The federal government adopted a Rs18.9 trillion federal budget 2024-25 with tax-raising measures to secure the IMF bailout, after nearly defaulting last year. This includes increased taxes on the salaried class, normalisation of taxes for exporters, a petroleum levy increase, and new taxes on the real estate sector. “Our major focus areas include increasing exports, attracting direct foreign investment and continuing discussions with Saudi Arabia and the United Arab Emirates. Work on the second phase of China-Pakistan Economic Corridor is also in progress,” the minister said and added that the government plans to access international capital markets and issue Panda Bonds in the next fiscal year.

The minister also revealed that starting July 1 (today), taxes will be imposed on shopkeepers and retailers. To date, 42,000 retailers have registered for the tax, he added.

He addressed pension reforms, stating that the new pension system would apply to civil employees starting on July 1 [today], and to the armed forces from the next year.
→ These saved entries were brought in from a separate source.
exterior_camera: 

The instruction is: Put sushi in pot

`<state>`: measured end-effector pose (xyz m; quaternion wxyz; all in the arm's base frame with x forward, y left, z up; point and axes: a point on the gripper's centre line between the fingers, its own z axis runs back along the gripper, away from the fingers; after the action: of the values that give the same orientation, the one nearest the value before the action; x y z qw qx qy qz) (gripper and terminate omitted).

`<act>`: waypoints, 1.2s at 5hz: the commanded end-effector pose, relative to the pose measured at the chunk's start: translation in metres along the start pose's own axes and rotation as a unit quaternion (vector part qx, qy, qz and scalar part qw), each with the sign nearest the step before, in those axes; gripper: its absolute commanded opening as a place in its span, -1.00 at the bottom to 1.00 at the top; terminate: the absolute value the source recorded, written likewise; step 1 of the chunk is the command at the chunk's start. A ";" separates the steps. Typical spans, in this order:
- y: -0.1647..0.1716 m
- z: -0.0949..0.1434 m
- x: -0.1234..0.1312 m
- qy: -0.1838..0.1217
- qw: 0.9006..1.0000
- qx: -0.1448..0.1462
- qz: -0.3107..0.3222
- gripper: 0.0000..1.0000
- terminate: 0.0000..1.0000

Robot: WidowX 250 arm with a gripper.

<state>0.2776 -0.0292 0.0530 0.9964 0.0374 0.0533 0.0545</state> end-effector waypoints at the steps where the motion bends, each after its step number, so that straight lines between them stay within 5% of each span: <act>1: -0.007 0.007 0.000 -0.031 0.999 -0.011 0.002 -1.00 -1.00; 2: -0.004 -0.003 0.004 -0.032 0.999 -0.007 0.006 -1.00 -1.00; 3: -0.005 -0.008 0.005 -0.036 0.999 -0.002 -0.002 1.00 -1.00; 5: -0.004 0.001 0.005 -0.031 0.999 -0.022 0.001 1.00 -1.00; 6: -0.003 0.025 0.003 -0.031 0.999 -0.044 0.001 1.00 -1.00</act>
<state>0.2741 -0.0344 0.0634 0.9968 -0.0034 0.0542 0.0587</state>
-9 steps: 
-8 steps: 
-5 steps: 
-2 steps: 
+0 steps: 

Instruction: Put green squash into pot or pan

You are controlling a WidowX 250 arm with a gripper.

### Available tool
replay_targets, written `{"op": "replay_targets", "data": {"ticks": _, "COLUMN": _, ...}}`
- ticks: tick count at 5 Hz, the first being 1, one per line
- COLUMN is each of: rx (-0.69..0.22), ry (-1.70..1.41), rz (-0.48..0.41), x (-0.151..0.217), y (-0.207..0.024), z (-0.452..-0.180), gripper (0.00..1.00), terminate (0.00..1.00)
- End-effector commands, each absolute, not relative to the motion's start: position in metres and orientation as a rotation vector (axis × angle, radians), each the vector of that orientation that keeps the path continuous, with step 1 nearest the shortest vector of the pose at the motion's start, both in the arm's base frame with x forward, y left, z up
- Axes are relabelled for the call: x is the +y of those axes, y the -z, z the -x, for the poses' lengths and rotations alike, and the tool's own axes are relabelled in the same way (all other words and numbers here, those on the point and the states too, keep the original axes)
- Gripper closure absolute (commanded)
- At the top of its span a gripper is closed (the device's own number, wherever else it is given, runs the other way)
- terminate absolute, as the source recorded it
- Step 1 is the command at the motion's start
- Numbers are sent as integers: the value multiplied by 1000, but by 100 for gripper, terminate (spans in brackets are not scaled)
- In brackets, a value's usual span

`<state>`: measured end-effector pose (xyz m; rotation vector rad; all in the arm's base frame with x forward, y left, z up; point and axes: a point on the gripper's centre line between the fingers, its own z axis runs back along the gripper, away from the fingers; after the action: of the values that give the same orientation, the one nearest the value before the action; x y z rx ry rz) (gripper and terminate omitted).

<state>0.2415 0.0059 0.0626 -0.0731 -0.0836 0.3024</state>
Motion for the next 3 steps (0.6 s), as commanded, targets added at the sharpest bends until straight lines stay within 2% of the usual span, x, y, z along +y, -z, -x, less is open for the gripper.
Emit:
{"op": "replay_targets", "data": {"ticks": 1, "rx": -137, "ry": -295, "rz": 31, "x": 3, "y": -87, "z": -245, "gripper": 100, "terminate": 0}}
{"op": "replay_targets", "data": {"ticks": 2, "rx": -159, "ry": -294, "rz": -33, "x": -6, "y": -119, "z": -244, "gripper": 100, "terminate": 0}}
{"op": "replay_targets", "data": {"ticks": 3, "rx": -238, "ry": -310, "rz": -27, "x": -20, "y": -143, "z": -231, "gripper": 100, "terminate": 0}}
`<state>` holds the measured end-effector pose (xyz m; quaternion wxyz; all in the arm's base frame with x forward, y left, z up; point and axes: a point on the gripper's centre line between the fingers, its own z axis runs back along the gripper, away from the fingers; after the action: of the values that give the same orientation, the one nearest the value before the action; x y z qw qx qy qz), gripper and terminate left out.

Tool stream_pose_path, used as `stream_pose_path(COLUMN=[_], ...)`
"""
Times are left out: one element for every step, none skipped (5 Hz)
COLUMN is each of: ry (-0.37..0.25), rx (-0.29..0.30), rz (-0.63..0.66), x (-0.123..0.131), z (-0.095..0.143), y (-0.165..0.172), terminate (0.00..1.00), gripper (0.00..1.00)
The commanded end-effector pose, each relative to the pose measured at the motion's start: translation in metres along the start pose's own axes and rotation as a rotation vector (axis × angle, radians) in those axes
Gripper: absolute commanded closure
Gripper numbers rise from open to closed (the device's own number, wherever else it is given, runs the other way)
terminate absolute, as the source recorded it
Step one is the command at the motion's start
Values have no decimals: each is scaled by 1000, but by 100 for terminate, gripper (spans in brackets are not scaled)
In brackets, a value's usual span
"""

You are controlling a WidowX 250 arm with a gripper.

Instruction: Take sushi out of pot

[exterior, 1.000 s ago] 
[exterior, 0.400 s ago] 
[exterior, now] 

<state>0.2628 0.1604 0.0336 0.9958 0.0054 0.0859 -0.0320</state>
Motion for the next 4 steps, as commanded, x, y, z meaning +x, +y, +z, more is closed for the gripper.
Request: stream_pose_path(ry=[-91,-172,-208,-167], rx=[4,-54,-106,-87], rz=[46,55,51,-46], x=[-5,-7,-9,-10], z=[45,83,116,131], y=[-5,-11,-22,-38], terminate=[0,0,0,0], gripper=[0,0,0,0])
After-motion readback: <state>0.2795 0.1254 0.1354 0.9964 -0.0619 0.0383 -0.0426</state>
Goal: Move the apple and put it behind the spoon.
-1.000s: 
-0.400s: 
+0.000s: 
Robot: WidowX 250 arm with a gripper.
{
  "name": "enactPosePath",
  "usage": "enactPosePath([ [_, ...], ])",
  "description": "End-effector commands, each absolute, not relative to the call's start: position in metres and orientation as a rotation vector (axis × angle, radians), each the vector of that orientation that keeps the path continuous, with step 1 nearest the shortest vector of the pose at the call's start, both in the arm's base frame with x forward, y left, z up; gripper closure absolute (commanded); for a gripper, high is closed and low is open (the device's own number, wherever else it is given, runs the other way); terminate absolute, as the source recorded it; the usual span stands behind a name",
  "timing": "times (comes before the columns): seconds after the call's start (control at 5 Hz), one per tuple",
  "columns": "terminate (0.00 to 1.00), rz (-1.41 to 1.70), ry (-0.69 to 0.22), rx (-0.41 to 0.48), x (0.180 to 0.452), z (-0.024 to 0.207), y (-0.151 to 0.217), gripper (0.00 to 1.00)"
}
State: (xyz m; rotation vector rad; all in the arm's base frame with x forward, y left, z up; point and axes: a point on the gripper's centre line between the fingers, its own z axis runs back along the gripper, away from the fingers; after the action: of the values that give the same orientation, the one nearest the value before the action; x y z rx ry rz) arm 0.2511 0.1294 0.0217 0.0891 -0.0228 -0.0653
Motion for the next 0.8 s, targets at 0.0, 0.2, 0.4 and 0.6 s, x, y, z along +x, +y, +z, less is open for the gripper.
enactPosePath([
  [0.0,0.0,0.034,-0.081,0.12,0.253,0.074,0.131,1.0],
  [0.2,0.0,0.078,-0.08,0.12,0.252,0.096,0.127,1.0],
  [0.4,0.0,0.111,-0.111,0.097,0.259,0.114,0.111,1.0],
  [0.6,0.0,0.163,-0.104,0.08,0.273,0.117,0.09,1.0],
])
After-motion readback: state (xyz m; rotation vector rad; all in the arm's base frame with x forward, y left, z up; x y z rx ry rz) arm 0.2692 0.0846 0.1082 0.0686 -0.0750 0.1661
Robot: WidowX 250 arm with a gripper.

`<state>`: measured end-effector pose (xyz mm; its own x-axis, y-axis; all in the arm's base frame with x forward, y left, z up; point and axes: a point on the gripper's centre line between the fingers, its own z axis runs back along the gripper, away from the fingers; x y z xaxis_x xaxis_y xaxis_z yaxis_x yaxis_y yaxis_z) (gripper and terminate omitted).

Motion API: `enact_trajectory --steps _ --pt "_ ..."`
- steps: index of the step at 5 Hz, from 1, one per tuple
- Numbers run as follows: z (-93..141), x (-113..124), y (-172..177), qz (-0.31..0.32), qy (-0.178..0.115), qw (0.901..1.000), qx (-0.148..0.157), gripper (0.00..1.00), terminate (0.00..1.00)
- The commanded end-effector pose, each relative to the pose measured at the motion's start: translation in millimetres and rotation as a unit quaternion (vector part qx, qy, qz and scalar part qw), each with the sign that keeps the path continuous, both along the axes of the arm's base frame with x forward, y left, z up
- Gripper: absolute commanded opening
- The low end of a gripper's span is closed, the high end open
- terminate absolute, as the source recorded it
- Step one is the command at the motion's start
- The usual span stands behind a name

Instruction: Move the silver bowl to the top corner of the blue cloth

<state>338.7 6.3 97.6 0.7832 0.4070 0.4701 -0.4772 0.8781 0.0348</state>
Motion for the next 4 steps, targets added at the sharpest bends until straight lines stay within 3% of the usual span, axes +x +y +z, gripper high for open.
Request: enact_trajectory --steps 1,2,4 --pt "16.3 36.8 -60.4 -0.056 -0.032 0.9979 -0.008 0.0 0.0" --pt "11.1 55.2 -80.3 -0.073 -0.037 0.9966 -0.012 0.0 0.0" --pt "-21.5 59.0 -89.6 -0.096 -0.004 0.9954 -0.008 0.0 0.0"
The armed forces have been granted a one-year exemption to adjust their service structure. Pension expenses currently stand at Rs1 trillion, and work is underway to manage these costs. Discussions about raising the retirement age are also ongoing.

Reflecting on past decisions, Aurangzeb noted that efforts to tax retailers during Miftah Ismail’s tenure in 2022 should have been implemented sooner, which could have generated significant revenue by now. He acknowledged the pressure on people due to new taxes, particularly on salaried individuals, and promised relief as soon as fiscal conditions allow.

The Petroleum Development Levy (PDL) will not increase from July 1, although it has been raised to Rs70/litre. He explained that this [Rs70] is a ceiling to be kept as headroom.

He emphasized the importance of maintaining economic stability, eliminating non-filers and allocating funds for exporters’ Drawbacks on Local Taxes and Levies (DLTL) payments, warning that problems would persist without structural reforms.

All tax refunds up to June 30, amounting to over Rs50 billion, will be paid within two to three days. Exporters’ DLTL payments will also be settled soon, he announced.

Aurangzeb highlighted that the fiscal year is ending with stable economic indicators, reduced fiscal and current account deficits and a stable currency. Inflation has decreased from 38 per cent last year to 12pc. He noted the removal of obstacles to the repatriation of profits from foreign investments, with backlogs cleared by the end of May, and resolved issues related to letters of credit (LCs) due to economic stability.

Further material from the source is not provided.